+++ Entries supplied +++

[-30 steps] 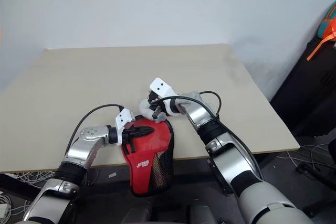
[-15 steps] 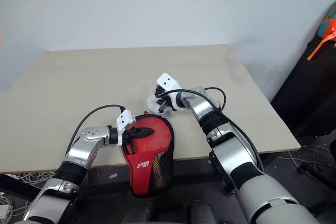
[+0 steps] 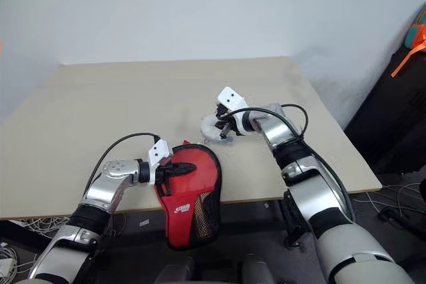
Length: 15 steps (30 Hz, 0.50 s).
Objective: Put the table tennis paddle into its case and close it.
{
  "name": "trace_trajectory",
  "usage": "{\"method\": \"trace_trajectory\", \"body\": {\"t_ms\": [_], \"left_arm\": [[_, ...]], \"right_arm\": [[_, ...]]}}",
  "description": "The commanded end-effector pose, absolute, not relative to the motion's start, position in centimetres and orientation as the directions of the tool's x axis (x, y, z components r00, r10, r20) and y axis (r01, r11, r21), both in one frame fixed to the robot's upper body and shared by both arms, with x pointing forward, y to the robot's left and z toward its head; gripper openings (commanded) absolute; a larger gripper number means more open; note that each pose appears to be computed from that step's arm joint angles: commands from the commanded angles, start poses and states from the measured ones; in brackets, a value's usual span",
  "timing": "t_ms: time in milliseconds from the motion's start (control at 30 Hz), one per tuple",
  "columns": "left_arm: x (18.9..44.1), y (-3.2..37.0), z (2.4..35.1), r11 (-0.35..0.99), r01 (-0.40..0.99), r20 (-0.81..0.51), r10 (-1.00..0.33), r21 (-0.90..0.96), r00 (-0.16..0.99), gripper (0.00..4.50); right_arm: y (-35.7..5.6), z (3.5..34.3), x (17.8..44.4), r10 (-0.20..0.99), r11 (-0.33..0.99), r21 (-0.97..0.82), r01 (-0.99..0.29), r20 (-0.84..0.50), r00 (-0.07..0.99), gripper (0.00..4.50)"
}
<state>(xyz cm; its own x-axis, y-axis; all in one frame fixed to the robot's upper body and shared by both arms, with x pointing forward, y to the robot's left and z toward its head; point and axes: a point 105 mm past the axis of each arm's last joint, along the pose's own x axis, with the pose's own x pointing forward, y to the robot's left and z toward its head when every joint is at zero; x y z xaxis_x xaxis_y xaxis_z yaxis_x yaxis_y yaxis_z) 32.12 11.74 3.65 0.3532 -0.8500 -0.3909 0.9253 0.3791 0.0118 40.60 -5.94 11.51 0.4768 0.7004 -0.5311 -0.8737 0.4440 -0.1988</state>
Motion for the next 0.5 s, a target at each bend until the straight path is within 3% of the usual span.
{"method": "trace_trajectory", "body": {"t_ms": [33, 367, 500], "left_arm": [[30.8, 12.1, 0.8, 0.366, 0.928, -0.491, -0.822, -0.064, 0.29, 0.0], [30.8, 11.7, 0.8, 0.344, 0.937, -0.49, -0.829, -0.069, 0.268, 0.0], [31.0, 11.8, 0.8, 0.337, 0.939, -0.494, -0.829, -0.068, 0.262, 0.0]], "right_arm": [[-8.1, 13.9, 40.2, 0.691, 0.447, -0.272, -0.852, -0.501, 0.522, 0.01], [-12.3, 14.3, 35.7, 0.671, 0.433, -0.279, -0.857, -0.535, 0.514, 0.01], [-12.7, 14.9, 33.1, 0.705, 0.381, -0.262, -0.887, -0.538, 0.462, 0.01]]}}
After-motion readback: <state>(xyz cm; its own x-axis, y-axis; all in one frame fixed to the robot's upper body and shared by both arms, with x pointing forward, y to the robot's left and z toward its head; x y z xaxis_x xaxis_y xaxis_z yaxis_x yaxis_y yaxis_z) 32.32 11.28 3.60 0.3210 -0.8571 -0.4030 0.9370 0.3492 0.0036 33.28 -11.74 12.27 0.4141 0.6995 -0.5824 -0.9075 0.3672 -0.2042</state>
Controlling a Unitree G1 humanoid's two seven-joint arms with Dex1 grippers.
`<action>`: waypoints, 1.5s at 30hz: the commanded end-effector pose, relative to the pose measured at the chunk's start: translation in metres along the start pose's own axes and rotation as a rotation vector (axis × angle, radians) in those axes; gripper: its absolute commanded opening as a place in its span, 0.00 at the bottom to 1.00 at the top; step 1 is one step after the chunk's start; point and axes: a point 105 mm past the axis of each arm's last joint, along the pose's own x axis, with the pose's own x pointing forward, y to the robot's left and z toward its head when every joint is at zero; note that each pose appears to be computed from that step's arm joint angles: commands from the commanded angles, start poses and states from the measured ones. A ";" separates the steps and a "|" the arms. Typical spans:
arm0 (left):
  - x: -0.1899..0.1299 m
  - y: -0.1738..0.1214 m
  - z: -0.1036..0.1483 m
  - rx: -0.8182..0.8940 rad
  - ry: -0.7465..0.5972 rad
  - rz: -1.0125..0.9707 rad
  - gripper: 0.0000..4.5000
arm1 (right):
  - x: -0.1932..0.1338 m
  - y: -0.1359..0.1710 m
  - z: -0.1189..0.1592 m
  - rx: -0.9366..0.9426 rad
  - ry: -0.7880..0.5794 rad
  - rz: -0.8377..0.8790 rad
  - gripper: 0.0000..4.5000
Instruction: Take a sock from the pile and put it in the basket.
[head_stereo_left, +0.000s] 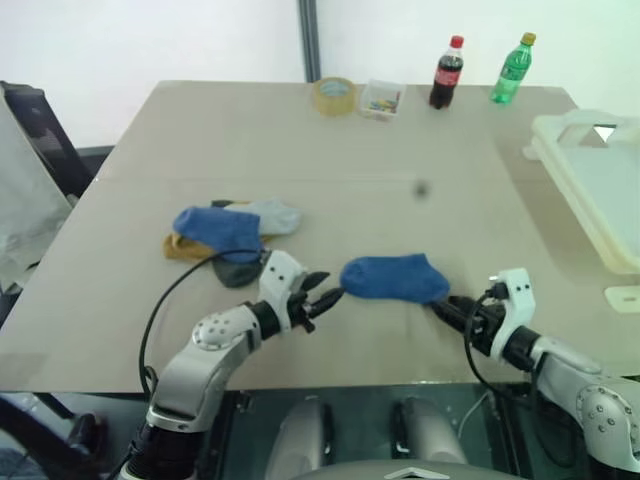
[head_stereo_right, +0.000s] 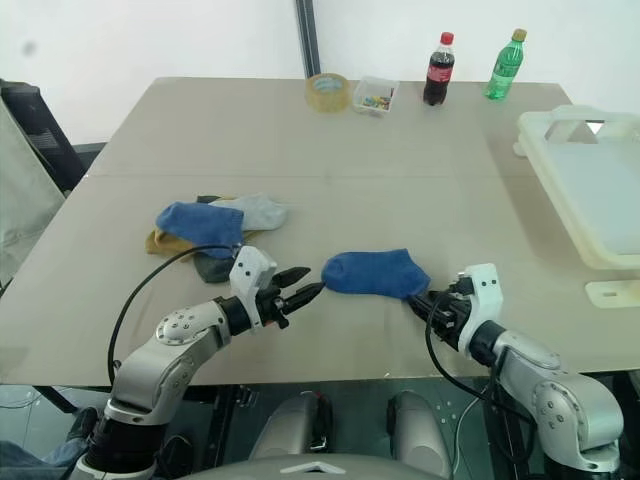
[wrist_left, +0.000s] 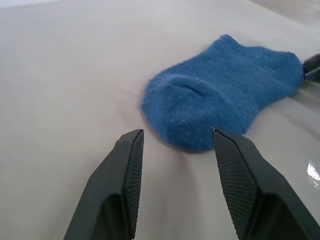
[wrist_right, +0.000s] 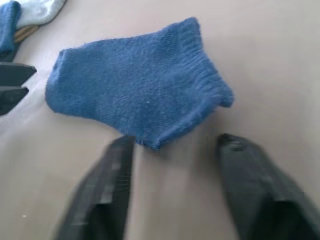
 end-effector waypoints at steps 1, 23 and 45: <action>-0.004 0.015 0.024 0.129 -0.061 0.085 0.51 | -0.024 0.011 0.019 -0.194 -0.056 0.105 0.73; -0.052 0.096 0.017 0.451 0.142 0.687 0.51 | -0.034 0.036 0.067 -0.506 -0.244 0.360 0.73; -0.050 0.103 0.035 0.532 0.063 0.724 0.51 | -0.027 0.040 0.058 -0.490 -0.242 0.359 0.73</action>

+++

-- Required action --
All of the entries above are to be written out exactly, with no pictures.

-- Written solution --
[-30 steps] 
[-15 steps] 
[+0 steps] 
Length: 15 steps (30 Hz, 0.50 s).
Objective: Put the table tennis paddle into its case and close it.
{
  "name": "trace_trajectory",
  "usage": "{\"method\": \"trace_trajectory\", \"body\": {\"t_ms\": [_], \"left_arm\": [[_, ...]], \"right_arm\": [[_, ...]]}}",
  "description": "The commanded end-effector pose, absolute, not relative to the motion's start, position in centimetres and orientation as the directions of the tool's x axis (x, y, z components r00, r10, r20) and y axis (r01, r11, r21), both in one frame fixed to the robot's upper body and shared by both arms, with x pointing forward, y to the robot's left and z toward its head; gripper openings (commanded) absolute; a larger gripper number means more open; note that each pose appears to be computed from that step's arm joint angles: commands from the commanded angles, start poses and states from the measured ones; in brackets, a value's usual span",
  "timing": "t_ms: time in milliseconds from the motion's start (control at 30 Hz), one per tuple",
  "columns": "left_arm: x (18.9..44.1), y (-3.2..37.0), z (2.4..35.1), r11 (-0.35..0.99), r01 (-0.40..0.99), r20 (-0.81..0.51), r10 (-1.00..0.33), r21 (-0.90..0.96), r00 (-0.16..0.99), gripper (0.00..4.50); right_arm: y (-35.7..5.6), z (3.5..34.3), x (17.8..44.4), r10 (-0.20..0.99), r11 (-0.33..0.99), r21 (-0.97..0.82), r01 (-0.99..0.29), r20 (-0.84..0.50), r00 (-0.07..0.99), gripper (0.00..4.50)"
}
<state>(xyz cm; its own x-axis, y-axis; all in one frame fixed to the robot's upper body and shared by both arms, with x pointing forward, y to the robot's left and z toward its head; point and axes: a point 105 mm past the axis of each arm's last joint, along the pose's own x axis, with the pose's own x pointing forward, y to the robot's left and z toward its head when every joint is at zero; x y z xaxis_x xaxis_y xaxis_z yaxis_x yaxis_y yaxis_z) 32.12 11.74 3.65 0.3532 -0.8500 -0.3909 0.9253 0.3791 0.0118 40.60 -5.94 11.51 0.4768 0.7004 -0.5311 -0.8737 0.4440 -0.1988</state>
Motion for the next 0.5 s, a target at each bend until the straight path is within 3% of the usual span.
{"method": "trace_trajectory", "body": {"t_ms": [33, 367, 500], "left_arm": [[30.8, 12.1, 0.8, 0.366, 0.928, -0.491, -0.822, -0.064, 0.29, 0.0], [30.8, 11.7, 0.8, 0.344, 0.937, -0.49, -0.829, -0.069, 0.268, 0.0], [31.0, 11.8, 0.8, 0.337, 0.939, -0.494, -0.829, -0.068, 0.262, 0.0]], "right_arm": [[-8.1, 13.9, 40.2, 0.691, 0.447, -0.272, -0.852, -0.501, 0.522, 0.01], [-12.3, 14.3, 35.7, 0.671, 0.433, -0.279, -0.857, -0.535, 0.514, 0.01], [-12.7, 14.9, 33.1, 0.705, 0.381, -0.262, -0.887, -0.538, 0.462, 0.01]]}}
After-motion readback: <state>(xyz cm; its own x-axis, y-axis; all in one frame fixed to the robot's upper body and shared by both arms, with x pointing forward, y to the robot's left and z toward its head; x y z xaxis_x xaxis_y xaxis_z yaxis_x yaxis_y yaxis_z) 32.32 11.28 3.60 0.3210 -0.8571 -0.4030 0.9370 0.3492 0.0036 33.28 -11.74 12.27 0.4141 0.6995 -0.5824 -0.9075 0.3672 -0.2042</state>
Controlling a Unitree G1 humanoid's two seven-joint arms with Dex1 grippers.
`<action>`: waypoints, 1.5s at 30hz: the commanded end-effector pose, relative to the pose measured at the chunk's start: translation in metres along the start pose's own axes and rotation as a rotation vector (axis × angle, radians) in those axes; gripper: its absolute commanded opening as a place in its span, 0.00 at the bottom to 1.00 at the top; step 1 is one step after the chunk's start; point and axes: a point 105 mm past the axis of each arm's last joint, along the pose's own x axis, with the pose's own x pointing forward, y to the robot's left and z toward its head when every joint is at zero; note that each pose appears to be computed from that step's arm joint angles: commands from the commanded angles, start poses and states from the measured ones. A ";" separates the steps and a "|" the arms. Typical spans:
arm0 (left):
  - x: -0.1899..0.1299 m
  - y: -0.1738..0.1214 m
  - z: -0.1036..0.1483 m
  - rx: -0.8182..0.8940 rad
  - ry: -0.7465..0.5972 rad
  - rz: -1.0125..0.9707 rad
  - gripper: 0.0000..4.5000
arm1 (right):
  - x: -0.1932..0.1338 m
  - y: -0.1359..0.1710 m
  - z: -0.1189..0.1592 m
  - rx: -0.9366..0.9426 rad
  - ry: -0.7880..0.5794 rad
  - rz: -0.8377..0.8790 rad
  - gripper: 0.0000..4.5000
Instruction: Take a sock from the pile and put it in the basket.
[head_stereo_left, +0.000s] 
[head_stereo_right, +0.000s] 
[wrist_left, +0.000s] 
[wrist_right, +0.000s] 
 end-effector waypoints at steps 1, 23 and 45: <action>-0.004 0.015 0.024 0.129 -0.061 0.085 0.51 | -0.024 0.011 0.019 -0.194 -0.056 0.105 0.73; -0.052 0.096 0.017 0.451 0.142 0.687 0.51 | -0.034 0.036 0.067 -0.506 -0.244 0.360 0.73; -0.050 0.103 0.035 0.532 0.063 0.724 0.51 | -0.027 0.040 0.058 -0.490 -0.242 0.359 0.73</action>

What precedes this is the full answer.